___ DATA UNDER STUDY
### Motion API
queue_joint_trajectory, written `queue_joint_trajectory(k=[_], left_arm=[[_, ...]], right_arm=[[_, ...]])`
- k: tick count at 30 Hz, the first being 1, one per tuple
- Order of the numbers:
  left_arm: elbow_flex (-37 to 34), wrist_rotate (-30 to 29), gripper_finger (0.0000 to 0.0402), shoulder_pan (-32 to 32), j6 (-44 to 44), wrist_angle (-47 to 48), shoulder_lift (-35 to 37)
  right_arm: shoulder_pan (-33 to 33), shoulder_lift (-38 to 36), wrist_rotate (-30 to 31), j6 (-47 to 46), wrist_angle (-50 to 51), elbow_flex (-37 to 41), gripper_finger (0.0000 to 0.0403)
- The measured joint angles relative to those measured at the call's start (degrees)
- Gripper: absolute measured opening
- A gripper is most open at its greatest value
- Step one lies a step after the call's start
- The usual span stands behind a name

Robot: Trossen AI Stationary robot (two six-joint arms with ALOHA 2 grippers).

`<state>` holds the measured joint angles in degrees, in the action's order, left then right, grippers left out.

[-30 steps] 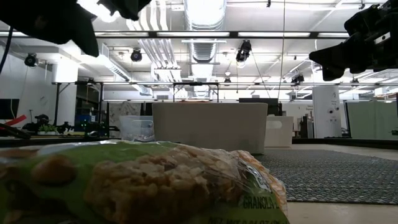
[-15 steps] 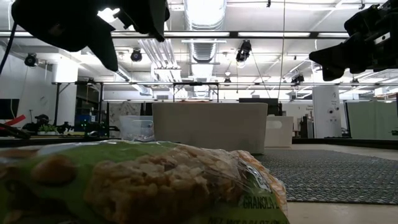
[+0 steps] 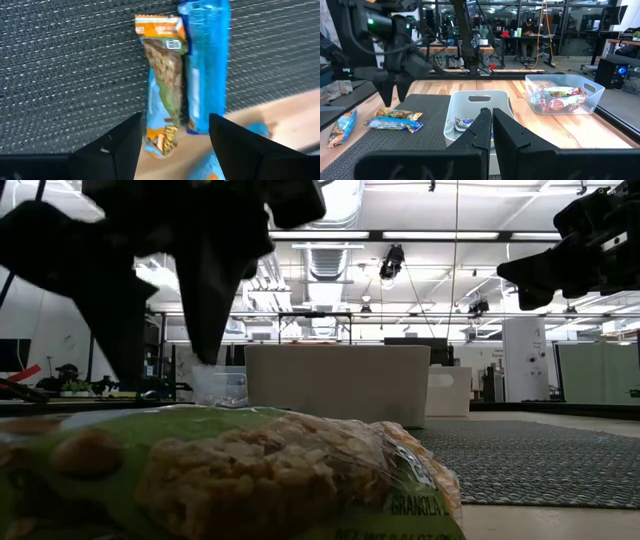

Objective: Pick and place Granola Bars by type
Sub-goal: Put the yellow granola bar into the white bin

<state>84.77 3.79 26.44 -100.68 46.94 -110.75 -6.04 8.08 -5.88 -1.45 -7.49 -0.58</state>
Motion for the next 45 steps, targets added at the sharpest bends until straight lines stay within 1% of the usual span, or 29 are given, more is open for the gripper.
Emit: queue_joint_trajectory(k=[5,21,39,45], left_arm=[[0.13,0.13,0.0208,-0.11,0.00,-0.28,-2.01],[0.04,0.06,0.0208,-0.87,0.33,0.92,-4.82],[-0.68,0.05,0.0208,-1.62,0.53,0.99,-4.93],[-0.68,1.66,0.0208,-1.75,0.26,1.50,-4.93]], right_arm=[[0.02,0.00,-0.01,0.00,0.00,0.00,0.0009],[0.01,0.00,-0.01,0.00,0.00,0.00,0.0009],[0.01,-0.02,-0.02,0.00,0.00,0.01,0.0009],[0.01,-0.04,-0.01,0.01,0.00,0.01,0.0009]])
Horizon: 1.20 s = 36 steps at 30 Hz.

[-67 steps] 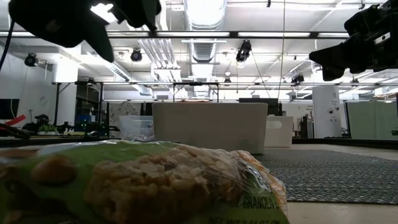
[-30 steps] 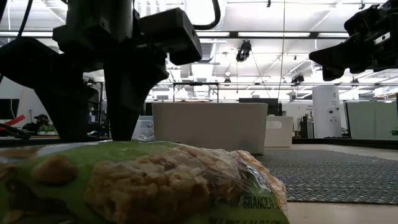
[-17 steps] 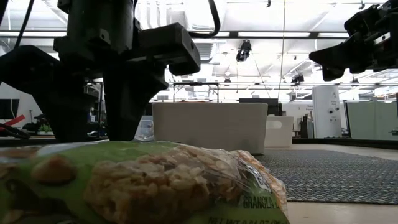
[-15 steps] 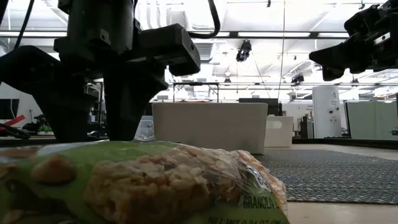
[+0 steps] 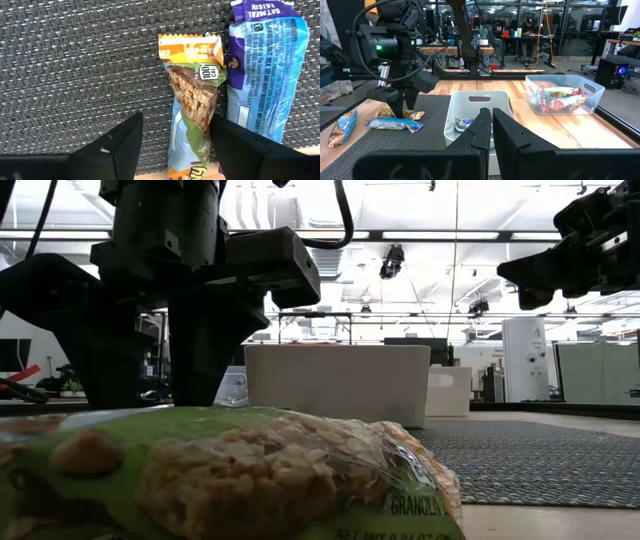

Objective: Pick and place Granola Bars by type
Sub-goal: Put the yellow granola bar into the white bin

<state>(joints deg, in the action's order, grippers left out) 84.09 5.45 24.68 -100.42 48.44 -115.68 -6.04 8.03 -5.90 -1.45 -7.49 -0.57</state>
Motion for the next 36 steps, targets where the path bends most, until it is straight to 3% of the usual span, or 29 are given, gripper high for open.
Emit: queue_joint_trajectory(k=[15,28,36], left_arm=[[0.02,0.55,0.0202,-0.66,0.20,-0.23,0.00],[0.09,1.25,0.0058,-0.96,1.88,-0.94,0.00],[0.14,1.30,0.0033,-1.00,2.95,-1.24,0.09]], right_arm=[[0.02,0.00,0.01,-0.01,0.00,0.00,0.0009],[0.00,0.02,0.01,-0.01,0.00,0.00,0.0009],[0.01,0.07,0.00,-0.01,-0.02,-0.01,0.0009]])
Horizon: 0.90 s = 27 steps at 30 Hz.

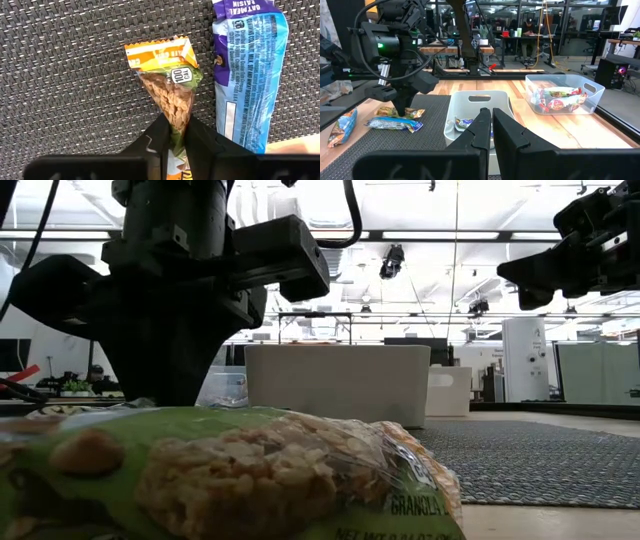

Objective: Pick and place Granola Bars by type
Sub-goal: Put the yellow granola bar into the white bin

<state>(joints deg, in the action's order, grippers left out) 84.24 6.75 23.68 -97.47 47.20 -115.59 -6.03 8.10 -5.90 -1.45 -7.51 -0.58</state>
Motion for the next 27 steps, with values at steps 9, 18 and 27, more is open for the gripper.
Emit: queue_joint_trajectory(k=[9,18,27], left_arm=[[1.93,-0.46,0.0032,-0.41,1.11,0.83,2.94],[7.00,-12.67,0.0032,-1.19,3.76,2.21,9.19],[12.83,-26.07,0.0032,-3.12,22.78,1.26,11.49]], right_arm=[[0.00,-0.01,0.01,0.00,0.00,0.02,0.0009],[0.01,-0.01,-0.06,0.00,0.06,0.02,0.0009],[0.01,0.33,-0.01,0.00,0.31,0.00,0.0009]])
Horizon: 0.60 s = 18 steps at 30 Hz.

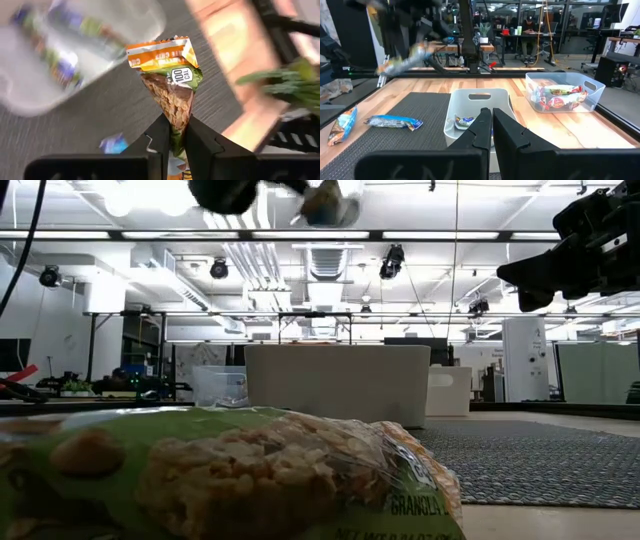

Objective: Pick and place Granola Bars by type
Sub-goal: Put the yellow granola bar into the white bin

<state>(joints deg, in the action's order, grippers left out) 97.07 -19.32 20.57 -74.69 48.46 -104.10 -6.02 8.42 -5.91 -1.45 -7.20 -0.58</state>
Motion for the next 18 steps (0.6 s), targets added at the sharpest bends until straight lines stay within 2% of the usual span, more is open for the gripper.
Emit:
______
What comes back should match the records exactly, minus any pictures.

=== YOUR SOLUTION ===
### Motion API
queue_joint_trajectory, written `queue_joint_trajectory(k=[_], left_arm=[[_, ...]], right_arm=[[_, ...]])`
- k: tick count at 30 Hz, the first being 1, one per tuple
- Order of the numbers:
  left_arm: elbow_flex (-37 to 34), wrist_rotate (-30 to 29), gripper_finger (0.0000 to 0.0402), shoulder_pan (-32 to 32), j6 (-44 to 44), wrist_angle (-47 to 48), shoulder_lift (-35 to 37)
  right_arm: shoulder_pan (-33 to 33), shoulder_lift (-38 to 36), wrist_rotate (-30 to 31), j6 (-47 to 46), wrist_angle (-50 to 51), elbow_flex (-37 to 41), gripper_finger (0.0000 to 0.0403)
- The measured joint angles relative to those measured at the call's start (degrees)
- Gripper: absolute measured opening
- A gripper is most open at its greatest value
- Step one lies a step after the call's start
- The usual span stands behind a name

Robot: Trossen AI Stationary robot (two six-joint arms with ALOHA 2 grippers).

`<state>` holds the measured joint angles in degrees, in the action's order, left then right, grippers left out.

[-30 steps] 
[-15 steps] 
[+0 steps] 

Objective: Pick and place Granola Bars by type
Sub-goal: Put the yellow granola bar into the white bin

<state>84.77 3.79 26.44 -100.68 46.94 -110.75 -6.04 8.08 -5.88 -1.45 -7.49 -0.58</state>
Motion for the next 45 steps, targets added at the sharpest bends until straight lines stay within 1% of the usual span, or 29 are given, more is open for the gripper.
Emit: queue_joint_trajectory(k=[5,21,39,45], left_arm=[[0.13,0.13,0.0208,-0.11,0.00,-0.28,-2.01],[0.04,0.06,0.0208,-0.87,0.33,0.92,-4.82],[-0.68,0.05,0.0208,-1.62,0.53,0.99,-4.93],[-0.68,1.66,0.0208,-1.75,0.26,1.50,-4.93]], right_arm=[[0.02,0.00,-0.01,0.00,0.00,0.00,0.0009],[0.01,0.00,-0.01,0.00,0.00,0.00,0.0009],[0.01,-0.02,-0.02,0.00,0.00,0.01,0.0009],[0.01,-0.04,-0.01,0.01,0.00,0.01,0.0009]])
Horizon: 1.20 s = 36 steps at 30 Hz.

[-67 steps] 
[-30 steps] 
[-17 steps] 
[-15 steps] 
[+0 steps] 

Objective: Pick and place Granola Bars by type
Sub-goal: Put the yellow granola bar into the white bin

<state>(joints deg, in the action's order, grippers left out) 84.09 5.45 24.68 -100.42 48.44 -115.68 -6.04 8.03 -5.90 -1.45 -7.49 -0.57</state>
Motion for the next 36 steps, targets where the path bends most, until it is straight to 3% of the usual span, or 29 are given, gripper high for open.
Emit: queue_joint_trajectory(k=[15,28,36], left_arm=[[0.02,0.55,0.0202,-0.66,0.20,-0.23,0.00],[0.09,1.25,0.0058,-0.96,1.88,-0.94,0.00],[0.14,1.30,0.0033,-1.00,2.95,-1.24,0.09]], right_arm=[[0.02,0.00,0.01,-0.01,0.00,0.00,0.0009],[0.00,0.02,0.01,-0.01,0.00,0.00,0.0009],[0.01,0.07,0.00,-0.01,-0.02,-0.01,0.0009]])
Horizon: 0.90 s = 27 steps at 30 Hz.


Objective: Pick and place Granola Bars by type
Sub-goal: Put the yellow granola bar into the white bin

<state>(joints deg, in the action's order, grippers left out) 84.24 6.75 23.68 -97.47 47.20 -115.59 -6.03 8.10 -5.90 -1.45 -7.51 -0.58</state>
Motion for the next 27 steps, with values at steps 9, 18 and 27, more is open for the gripper.
Emit: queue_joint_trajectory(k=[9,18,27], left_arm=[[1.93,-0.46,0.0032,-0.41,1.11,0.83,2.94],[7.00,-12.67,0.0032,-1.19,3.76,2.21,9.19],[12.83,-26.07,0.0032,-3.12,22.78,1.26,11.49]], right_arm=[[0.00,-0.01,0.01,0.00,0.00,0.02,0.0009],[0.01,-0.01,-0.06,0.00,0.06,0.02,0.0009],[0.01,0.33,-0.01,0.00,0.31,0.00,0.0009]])
Horizon: 0.60 s = 18 steps at 30 Hz.


Objective: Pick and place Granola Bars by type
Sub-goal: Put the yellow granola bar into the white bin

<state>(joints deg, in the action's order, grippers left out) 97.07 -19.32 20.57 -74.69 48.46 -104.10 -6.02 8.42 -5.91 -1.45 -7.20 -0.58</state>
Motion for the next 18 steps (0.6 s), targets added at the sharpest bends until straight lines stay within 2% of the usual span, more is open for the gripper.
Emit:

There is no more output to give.